WHAT YOU HAVE TO DO —
Search the entries below for the string "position" and give the number of lines that hold it, nothing else.

-=-=-

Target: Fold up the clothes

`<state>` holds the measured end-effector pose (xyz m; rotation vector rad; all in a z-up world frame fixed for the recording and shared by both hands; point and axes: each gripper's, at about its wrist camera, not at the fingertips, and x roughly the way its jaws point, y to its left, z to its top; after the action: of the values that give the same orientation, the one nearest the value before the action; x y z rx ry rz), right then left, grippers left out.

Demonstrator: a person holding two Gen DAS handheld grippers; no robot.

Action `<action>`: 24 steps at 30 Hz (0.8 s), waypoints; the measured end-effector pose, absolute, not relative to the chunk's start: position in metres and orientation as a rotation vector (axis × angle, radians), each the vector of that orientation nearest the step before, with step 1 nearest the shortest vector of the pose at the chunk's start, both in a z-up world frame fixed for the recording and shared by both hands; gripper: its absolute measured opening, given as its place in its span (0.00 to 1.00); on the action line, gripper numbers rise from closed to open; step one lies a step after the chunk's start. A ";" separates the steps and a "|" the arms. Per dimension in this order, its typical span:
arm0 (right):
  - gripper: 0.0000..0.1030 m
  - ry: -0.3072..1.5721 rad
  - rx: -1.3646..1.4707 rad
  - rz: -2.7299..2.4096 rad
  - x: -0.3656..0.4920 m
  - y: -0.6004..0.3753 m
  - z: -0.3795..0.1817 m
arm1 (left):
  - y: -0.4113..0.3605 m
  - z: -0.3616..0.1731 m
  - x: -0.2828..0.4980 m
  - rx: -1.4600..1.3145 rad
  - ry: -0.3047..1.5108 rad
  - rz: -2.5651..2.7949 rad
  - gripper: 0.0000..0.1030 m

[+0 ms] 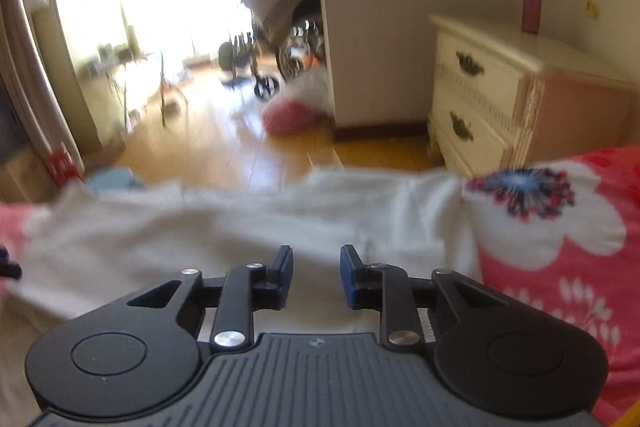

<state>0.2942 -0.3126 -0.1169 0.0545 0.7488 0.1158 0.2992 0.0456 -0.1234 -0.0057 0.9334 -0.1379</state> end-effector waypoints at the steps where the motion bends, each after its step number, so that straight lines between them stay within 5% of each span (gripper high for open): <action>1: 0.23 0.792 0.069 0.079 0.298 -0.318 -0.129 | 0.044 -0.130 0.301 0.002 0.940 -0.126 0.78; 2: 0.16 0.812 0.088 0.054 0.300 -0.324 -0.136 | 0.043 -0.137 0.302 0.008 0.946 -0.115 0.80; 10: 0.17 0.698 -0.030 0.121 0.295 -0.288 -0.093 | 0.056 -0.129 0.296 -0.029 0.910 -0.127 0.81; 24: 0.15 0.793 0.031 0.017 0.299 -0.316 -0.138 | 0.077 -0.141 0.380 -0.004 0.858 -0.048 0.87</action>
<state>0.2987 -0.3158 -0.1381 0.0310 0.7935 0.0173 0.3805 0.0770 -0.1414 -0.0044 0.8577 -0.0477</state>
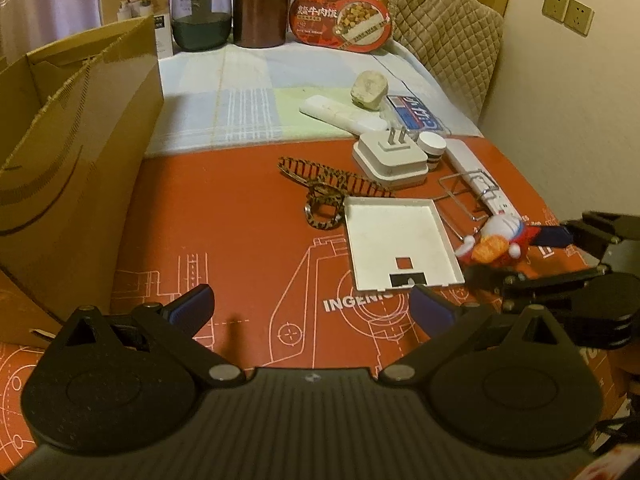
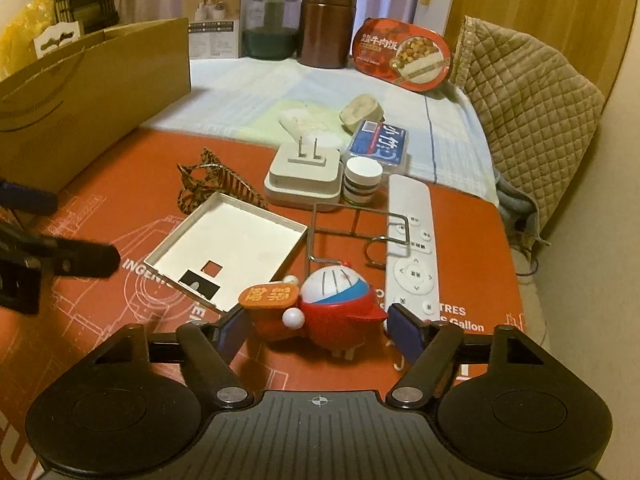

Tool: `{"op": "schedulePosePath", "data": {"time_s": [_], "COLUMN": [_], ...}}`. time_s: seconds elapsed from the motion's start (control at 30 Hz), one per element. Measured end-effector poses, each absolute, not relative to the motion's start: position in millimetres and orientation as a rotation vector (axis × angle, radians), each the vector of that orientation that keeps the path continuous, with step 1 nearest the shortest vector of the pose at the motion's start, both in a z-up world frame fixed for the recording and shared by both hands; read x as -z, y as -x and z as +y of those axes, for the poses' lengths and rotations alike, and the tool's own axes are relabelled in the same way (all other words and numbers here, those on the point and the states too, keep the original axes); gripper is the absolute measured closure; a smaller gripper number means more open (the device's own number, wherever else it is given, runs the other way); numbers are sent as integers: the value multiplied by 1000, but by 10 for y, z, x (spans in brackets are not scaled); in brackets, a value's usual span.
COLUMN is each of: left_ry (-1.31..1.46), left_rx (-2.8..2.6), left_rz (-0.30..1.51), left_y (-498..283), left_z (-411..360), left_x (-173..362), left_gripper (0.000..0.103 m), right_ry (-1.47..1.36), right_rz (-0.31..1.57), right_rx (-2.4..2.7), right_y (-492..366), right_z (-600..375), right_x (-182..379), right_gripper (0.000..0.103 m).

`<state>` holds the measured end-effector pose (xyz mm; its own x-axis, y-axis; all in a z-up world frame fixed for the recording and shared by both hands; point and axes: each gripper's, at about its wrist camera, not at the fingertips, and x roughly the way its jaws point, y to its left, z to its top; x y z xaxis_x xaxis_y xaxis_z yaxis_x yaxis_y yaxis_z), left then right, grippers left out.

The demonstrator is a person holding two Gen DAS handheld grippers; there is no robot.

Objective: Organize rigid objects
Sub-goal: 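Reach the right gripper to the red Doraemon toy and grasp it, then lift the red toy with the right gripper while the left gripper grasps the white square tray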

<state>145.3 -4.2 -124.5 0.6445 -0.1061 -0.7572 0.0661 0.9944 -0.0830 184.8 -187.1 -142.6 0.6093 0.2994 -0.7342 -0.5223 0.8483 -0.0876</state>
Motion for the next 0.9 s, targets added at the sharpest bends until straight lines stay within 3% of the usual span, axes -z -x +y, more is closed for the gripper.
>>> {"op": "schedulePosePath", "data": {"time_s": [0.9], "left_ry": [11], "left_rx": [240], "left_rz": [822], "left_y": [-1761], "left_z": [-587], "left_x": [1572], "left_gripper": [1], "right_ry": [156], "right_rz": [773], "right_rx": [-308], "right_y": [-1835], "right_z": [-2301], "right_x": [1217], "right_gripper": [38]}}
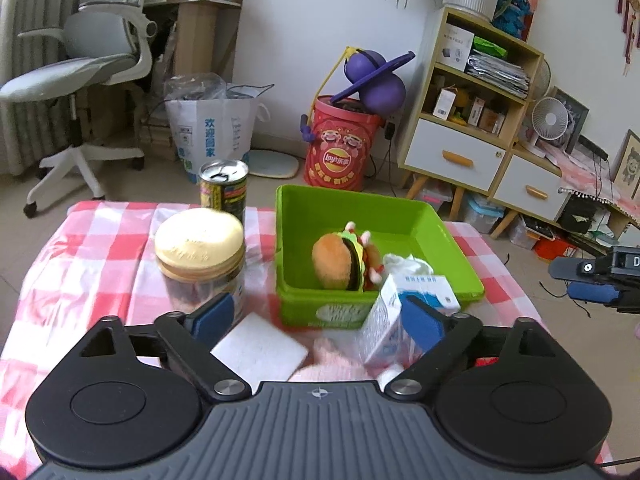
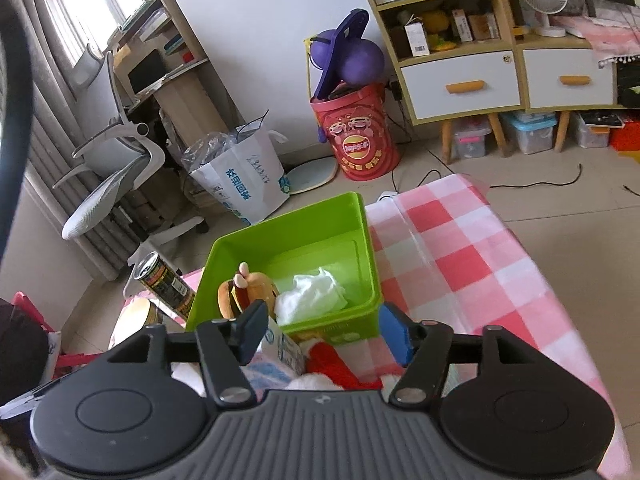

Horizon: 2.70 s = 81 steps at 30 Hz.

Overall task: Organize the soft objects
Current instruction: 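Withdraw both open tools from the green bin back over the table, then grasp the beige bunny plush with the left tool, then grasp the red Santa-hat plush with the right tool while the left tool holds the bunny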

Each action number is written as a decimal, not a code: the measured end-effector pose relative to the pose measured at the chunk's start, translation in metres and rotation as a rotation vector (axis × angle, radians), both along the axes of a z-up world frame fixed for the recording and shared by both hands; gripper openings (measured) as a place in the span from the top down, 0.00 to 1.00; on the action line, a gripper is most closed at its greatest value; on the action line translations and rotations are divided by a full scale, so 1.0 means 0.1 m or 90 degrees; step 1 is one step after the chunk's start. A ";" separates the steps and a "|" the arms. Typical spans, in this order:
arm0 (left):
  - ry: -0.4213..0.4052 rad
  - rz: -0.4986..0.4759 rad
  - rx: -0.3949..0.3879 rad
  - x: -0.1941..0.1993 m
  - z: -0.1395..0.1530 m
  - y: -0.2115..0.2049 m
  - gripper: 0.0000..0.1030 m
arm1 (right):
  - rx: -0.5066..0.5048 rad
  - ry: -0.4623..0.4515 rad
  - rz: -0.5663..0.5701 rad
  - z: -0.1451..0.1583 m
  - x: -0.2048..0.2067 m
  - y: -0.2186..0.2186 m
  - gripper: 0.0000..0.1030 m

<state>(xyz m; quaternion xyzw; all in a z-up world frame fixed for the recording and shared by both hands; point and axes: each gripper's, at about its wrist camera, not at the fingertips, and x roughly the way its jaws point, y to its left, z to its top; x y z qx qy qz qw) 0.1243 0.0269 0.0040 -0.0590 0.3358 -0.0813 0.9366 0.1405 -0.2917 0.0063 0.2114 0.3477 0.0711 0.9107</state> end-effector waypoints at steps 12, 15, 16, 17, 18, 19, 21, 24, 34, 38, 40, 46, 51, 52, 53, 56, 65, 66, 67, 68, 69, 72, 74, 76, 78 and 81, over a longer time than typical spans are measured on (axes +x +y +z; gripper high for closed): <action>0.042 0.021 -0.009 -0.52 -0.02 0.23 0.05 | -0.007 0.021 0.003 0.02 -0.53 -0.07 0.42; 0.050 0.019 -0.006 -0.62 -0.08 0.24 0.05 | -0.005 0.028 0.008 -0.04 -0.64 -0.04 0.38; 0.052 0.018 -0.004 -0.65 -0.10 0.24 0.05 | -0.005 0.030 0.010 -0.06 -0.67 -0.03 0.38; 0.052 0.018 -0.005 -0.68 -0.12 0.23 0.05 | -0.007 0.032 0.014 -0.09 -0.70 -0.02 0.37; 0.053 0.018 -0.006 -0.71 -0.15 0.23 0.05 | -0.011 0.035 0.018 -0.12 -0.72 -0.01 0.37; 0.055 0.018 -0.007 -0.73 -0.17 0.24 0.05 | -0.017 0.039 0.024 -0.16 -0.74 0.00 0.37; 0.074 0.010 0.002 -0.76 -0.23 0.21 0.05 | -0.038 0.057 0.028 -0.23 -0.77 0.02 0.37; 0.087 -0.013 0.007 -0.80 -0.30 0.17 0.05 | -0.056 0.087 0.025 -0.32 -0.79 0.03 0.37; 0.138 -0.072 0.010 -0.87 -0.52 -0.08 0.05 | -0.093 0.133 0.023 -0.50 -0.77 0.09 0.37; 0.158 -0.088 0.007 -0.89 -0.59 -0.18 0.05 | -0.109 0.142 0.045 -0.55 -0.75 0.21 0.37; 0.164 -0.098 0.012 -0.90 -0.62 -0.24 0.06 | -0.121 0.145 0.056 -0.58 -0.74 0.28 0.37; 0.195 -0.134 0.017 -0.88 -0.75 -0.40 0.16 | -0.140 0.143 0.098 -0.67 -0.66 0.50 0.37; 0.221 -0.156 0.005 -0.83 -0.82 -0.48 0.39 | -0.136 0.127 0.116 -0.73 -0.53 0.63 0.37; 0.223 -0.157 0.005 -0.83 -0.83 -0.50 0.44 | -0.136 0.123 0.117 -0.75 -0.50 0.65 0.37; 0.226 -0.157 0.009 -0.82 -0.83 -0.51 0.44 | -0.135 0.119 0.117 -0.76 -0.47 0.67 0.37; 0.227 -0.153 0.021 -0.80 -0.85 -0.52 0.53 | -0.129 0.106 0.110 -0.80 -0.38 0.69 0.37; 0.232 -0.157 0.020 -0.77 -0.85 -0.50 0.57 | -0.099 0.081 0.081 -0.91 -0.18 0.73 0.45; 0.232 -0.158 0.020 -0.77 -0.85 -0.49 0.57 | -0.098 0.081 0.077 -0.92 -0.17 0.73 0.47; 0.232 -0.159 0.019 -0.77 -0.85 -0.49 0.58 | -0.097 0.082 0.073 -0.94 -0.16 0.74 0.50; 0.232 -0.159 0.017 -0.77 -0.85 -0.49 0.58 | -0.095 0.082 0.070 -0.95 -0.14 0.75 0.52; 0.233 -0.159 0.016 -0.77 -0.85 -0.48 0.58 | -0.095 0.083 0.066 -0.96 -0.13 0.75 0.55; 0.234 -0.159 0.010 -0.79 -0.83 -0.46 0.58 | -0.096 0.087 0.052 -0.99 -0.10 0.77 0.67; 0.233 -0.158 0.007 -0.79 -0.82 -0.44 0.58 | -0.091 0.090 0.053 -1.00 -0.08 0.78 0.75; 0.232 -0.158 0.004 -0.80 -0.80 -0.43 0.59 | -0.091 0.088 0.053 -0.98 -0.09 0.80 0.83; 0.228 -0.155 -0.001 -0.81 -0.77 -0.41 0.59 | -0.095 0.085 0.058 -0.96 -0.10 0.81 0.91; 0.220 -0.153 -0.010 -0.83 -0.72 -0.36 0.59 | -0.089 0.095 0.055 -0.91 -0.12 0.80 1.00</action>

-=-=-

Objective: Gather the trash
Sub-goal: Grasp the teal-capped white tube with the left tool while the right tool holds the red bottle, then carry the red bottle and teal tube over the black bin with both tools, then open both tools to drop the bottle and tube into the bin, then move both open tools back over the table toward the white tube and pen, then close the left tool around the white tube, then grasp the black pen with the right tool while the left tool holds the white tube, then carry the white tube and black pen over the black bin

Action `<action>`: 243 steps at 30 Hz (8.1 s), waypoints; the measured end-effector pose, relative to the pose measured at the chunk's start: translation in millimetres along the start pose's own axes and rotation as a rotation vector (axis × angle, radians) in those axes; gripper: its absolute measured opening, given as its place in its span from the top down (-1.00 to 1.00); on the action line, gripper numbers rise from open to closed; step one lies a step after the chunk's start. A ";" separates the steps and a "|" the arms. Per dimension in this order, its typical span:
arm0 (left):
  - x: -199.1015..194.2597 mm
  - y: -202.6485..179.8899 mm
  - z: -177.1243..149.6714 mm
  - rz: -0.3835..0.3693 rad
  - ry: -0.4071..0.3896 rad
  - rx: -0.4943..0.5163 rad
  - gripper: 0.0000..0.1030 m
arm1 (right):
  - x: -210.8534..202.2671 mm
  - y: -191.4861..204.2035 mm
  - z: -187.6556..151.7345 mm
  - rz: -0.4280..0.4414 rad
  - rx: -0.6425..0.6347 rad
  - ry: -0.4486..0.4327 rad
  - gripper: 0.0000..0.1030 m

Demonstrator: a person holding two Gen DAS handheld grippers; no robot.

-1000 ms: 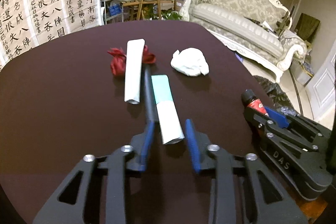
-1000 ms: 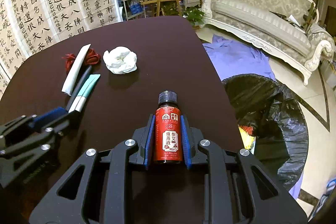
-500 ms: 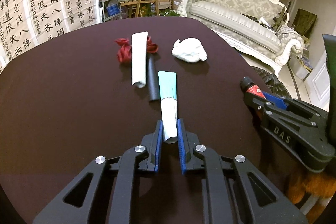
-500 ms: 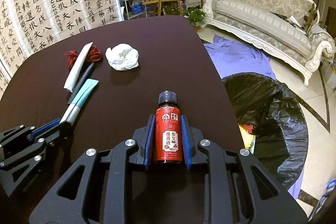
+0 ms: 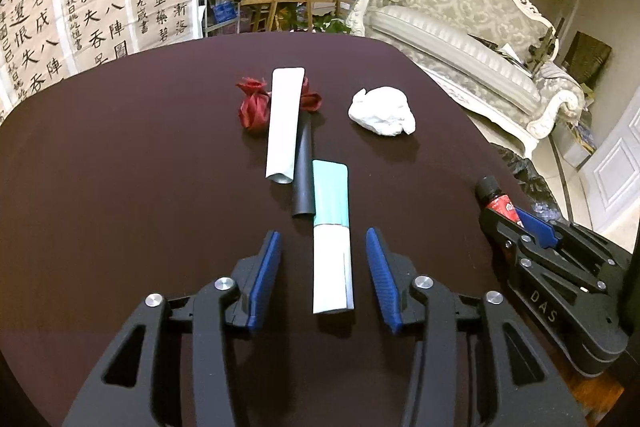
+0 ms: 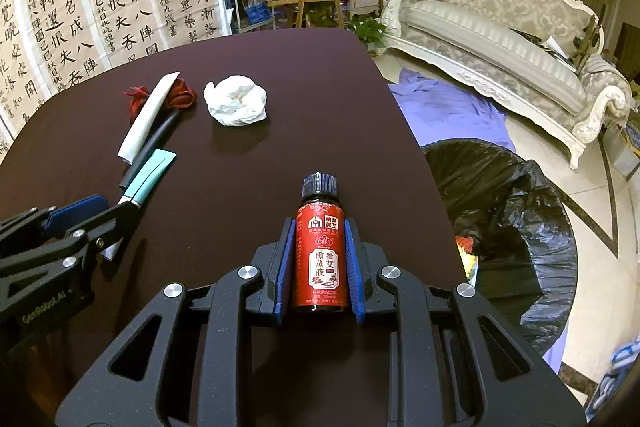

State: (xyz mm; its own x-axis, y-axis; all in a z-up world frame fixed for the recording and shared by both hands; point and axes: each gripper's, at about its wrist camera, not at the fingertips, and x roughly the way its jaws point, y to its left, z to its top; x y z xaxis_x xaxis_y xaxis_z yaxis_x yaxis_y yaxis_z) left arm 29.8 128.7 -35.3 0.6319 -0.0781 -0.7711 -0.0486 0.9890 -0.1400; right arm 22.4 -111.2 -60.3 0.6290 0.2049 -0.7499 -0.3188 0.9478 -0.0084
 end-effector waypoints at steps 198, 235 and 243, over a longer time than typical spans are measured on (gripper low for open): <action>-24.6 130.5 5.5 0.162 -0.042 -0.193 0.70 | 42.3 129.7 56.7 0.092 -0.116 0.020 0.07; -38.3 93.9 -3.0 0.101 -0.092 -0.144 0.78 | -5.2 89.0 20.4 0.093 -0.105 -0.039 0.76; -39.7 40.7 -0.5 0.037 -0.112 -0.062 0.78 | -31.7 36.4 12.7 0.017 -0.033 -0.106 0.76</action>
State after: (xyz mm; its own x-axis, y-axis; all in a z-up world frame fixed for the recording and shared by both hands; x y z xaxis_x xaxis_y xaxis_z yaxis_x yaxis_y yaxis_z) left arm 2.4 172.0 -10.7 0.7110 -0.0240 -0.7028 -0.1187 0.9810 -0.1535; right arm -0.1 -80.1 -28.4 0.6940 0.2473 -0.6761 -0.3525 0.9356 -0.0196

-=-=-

TASK OUTPUT —
2